* Dataset section:
═══
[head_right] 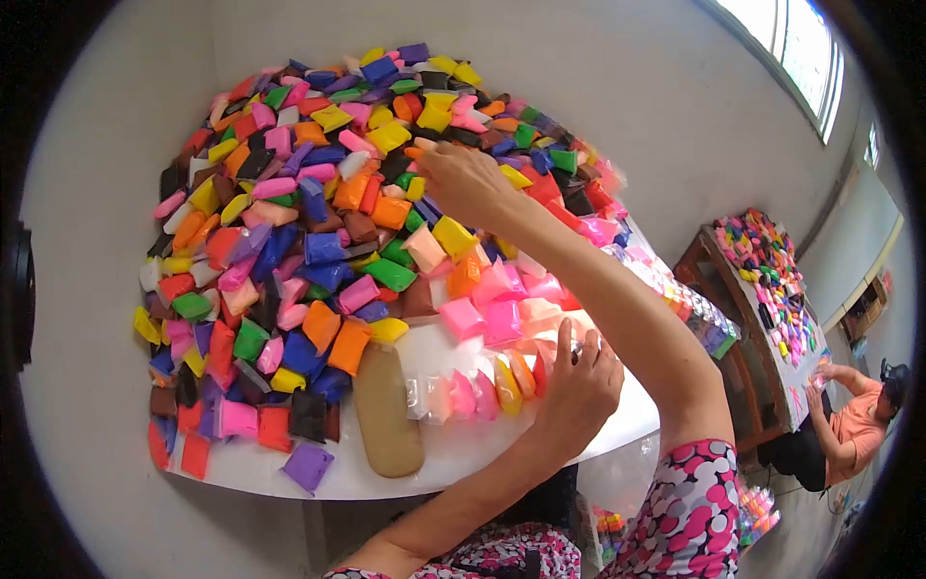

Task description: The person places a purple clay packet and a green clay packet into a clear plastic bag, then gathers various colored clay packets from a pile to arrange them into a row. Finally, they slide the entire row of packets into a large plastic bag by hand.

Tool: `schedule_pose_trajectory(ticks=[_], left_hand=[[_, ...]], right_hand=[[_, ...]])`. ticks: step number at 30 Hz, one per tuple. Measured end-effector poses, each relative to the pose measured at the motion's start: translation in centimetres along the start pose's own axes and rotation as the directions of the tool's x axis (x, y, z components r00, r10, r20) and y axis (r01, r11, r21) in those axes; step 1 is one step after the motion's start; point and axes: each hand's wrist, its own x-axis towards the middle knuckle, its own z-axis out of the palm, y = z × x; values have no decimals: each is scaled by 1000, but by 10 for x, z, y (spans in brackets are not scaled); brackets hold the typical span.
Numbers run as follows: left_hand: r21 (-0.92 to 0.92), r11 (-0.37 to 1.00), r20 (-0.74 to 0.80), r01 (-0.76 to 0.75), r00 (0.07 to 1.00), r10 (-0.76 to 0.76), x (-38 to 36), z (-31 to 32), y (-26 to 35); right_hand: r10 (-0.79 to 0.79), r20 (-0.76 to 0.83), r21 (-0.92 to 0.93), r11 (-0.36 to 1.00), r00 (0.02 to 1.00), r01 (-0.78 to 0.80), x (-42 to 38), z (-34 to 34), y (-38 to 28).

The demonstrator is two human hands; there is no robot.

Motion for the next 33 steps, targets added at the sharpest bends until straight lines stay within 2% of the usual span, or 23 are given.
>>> schedule_pose_trajectory(ticks=[4,7,10,11,14,15,16,18,20,21,22,23,25,26,27,28,29,30,32,33], left_hand=[[4,1000,51,-4,999,4,-2,-4,-2],[-25,999,145,-26,989,29,-2,-7,-1],[-216,976,-23,-7,1000,3,-8,22,9],[-152,988,-179,-13,984,-15,-15,22,8],[-250,968,-161,2,986,-44,-17,26,10],[-82,995,-91,-61,994,54,-12,12,2],[-164,983,248,-87,960,127,-4,-5,-2],[-77,988,-90,-134,988,127,-1,-7,-6],[-141,976,-179,-166,974,140,0,-6,-4],[-189,967,-213,-173,968,132,0,-11,-4],[-238,954,-245,-181,962,121,-1,-17,-4],[-274,945,-243,-178,964,111,0,-31,-2],[-448,886,-188,-123,981,42,-8,-61,12],[-530,843,-151,-90,988,11,-16,-72,21],[-613,788,-130,-63,991,-22,-26,-78,30],[-707,707,-101,-20,992,-73,-36,-84,36],[-773,631,-37,63,989,-143,-49,-85,41],[-825,546,35,142,979,-202,-58,-86,44],[-805,523,139,281,946,-294,-65,-88,46],[-793,537,129,286,942,-311,-72,-79,47]], right_hand=[[-2,58,48,999,998,-1,59,11,-40],[102,147,-12,995,984,-101,84,27,-78],[58,178,-96,995,982,-41,92,55,-92],[56,128,-116,992,990,-41,99,78,-86],[49,90,-30,998,995,-46,96,69,-76],[100,130,29,994,986,-105,91,49,-75],[149,174,85,983,973,-165,84,25,-71],[258,244,281,904,935,-323,58,-22,-58],[378,159,410,815,912,-409,14,-68,-51],[494,161,518,695,854,-499,-14,-91,-55],[600,84,541,643,796,-542,-42,-111,-60],[576,138,606,595,806,-528,-73,-130,-53],[697,76,677,489,713,-550,-137,-149,-52],[807,43,747,366,589,-555,-159,-156,-73],[826,35,782,328,562,-531,-191,-160,-72],[894,-45,832,281,447,-479,-217,-153,-78],[911,29,796,227,410,-561,-243,-161,-89],[908,6,794,250,418,-554,-275,-158,-89],[942,60,790,157,330,-592,-306,-156,-111],[951,57,766,153,303,-625,-314,-155,-120]])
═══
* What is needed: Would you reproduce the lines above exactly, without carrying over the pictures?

* Solved problem:
[head_right] 

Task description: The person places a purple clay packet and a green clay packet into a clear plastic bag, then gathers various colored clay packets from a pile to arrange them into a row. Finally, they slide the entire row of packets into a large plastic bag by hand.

Tool: `schedule_pose_trajectory(ticks=[_], left_hand=[[_, ...]], right_hand=[[_, ...]])`. ticks: step number at 30 Hz, one per tuple. Measured end-effector poses, each relative to the pose measured at the motion's start: translation in centimetres along the start pose's own axes and rotation as the directions of the tool's x axis (x, y, z components r00, r10, r20) and y axis (r01, r11, r21) in those axes; step 1 is one step after the motion's start; point and axes: each hand's wrist, its own x-axis towards the middle knuckle, its own z-axis out of the palm, y = z × x; values have no decimals: each is scaled by 1000, but by 10 for x, z, y (spans in brackets are not scaled); brackets hold the typical span.
Numbers run as follows: left_hand: r21 (-0.92 to 0.92), r11 (-0.37 to 1.00), r20 (-0.74 to 0.80), r01 (-0.76 to 0.75), r00 (0.07 to 1.00), r10 (-0.76 to 0.76), x (-38 to 36), z (-31 to 32), y (-26 to 35); right_hand: r10 (-0.79 to 0.79), r20 (-0.76 to 0.83), r21 (-0.92 to 0.93), r11 (-0.36 to 1.00), r00 (0.02 to 1.00), r01 (-0.78 to 0.80), x (-42 to 38), z (-34 to 34), y (-38 to 28).

The demonstrator is two human hands; there is no robot.

Motion for the next 33 steps, targets added at the sharpest bends until straight lines stay within 2% of the usual span, or 23 are given.
>>> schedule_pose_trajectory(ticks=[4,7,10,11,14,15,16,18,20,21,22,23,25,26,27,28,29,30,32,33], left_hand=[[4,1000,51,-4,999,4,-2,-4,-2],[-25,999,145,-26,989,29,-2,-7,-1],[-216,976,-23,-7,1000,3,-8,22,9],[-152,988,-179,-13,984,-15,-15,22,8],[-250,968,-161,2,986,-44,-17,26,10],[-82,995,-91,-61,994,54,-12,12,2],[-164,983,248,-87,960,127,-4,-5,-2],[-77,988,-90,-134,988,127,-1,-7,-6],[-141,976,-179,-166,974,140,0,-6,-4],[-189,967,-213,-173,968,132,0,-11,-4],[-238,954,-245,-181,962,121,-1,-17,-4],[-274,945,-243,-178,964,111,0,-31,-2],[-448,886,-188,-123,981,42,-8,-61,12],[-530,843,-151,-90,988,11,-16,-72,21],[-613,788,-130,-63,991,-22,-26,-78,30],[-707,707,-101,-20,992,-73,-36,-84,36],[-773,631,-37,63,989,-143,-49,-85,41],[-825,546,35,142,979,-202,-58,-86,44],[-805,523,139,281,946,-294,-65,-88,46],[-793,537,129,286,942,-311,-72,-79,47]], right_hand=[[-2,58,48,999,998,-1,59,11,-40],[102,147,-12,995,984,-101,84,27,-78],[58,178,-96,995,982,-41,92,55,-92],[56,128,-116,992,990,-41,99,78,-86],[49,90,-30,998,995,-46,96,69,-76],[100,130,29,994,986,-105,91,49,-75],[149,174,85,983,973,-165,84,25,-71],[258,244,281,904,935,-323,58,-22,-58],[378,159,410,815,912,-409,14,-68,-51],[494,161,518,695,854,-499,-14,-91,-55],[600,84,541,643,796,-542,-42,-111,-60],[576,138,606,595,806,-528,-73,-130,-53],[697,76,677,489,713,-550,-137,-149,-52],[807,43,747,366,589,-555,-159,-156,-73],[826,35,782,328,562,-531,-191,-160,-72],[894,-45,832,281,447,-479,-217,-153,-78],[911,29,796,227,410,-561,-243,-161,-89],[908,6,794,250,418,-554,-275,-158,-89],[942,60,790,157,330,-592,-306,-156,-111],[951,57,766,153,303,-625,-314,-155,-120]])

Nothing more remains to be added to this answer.